## EXERCISE AIM
Filter the listing below, keeping every line that holds "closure".

## PROVIDED ENTRIES
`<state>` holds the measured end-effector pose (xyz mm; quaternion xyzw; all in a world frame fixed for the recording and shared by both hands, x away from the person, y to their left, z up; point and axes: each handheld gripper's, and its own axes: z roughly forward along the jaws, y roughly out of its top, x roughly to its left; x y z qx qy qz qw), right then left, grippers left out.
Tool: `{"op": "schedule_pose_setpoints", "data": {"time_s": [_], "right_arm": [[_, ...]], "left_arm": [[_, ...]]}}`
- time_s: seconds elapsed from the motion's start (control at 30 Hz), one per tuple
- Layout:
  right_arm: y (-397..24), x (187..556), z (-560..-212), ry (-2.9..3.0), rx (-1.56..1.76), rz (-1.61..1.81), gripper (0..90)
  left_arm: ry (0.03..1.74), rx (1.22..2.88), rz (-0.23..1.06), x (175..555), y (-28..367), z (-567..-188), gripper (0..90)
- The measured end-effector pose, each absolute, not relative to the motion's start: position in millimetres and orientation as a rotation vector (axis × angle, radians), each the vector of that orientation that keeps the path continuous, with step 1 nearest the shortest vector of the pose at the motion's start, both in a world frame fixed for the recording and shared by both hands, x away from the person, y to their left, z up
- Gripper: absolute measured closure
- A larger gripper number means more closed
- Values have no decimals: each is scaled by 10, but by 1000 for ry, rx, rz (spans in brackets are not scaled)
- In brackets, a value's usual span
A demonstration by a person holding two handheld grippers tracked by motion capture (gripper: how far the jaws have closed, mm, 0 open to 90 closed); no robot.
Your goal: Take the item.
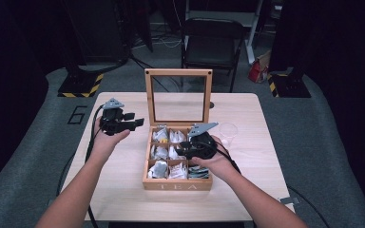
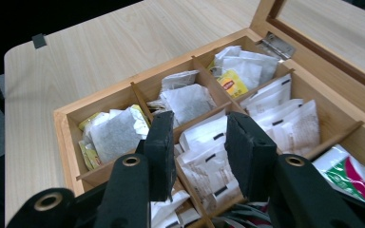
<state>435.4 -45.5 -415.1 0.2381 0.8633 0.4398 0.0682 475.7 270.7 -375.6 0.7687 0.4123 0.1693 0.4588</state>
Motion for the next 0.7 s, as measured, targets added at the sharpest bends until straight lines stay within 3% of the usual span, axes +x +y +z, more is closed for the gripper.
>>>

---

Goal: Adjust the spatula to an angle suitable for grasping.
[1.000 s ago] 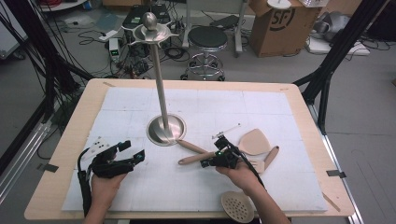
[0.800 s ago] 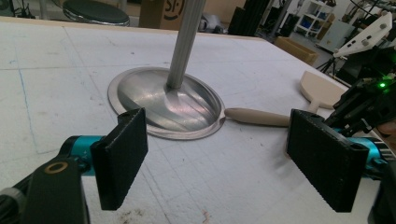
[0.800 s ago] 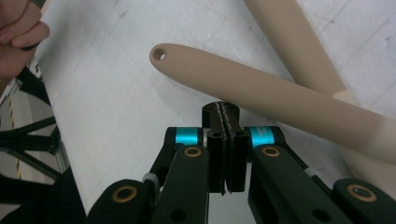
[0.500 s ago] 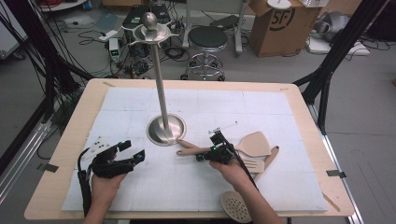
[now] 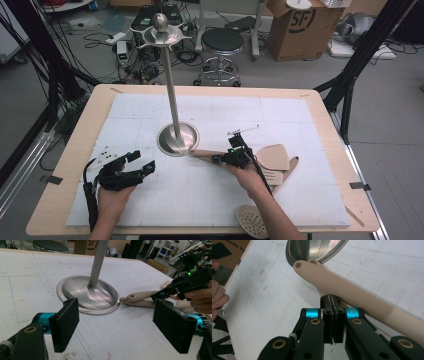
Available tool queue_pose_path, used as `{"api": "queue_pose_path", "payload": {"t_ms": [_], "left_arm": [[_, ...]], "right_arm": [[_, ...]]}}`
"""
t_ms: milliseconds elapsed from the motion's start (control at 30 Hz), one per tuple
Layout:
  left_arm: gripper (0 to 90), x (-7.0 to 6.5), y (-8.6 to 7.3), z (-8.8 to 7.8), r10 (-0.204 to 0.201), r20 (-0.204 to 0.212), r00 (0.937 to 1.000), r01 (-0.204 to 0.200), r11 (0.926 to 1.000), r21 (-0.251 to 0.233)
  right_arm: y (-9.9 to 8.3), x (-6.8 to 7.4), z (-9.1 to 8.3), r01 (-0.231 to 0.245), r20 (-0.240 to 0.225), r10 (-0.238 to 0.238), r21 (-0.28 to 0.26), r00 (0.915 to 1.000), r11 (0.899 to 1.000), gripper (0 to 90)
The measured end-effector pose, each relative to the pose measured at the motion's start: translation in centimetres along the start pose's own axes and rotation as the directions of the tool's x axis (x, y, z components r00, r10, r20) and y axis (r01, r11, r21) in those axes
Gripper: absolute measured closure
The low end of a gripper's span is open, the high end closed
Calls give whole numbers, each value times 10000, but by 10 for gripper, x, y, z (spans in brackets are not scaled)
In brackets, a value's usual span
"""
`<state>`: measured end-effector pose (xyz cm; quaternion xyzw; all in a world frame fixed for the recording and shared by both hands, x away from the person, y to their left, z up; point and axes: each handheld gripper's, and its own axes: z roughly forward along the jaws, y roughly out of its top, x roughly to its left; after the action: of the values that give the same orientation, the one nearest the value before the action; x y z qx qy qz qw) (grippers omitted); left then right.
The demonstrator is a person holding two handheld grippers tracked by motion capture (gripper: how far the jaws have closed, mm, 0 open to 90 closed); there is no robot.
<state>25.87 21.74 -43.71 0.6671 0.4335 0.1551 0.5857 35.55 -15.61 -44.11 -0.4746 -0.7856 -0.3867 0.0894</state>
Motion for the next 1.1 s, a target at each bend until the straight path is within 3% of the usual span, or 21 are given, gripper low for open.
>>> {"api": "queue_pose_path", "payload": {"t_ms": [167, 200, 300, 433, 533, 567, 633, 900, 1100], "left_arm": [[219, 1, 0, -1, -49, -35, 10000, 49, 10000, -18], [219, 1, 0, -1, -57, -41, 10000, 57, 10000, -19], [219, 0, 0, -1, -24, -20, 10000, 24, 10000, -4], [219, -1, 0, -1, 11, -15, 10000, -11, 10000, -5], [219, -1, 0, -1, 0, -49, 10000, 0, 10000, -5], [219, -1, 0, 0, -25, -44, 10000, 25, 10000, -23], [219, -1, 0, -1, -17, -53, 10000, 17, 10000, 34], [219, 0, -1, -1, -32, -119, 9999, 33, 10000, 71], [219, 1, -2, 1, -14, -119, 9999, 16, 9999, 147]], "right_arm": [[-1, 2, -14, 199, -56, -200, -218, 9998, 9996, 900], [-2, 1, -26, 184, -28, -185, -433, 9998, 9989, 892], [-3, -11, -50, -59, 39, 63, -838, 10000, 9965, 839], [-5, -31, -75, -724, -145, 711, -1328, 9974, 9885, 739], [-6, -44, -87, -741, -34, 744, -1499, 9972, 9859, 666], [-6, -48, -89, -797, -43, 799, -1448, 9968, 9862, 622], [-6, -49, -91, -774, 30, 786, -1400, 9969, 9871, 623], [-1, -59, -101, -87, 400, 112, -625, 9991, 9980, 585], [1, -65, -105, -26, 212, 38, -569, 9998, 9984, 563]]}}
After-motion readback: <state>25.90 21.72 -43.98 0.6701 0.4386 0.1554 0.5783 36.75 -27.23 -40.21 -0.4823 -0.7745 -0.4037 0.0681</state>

## RESPONSE FOR THIS EXERCISE
- Gripper: absolute measured closure
Gripper: absolute measured closure

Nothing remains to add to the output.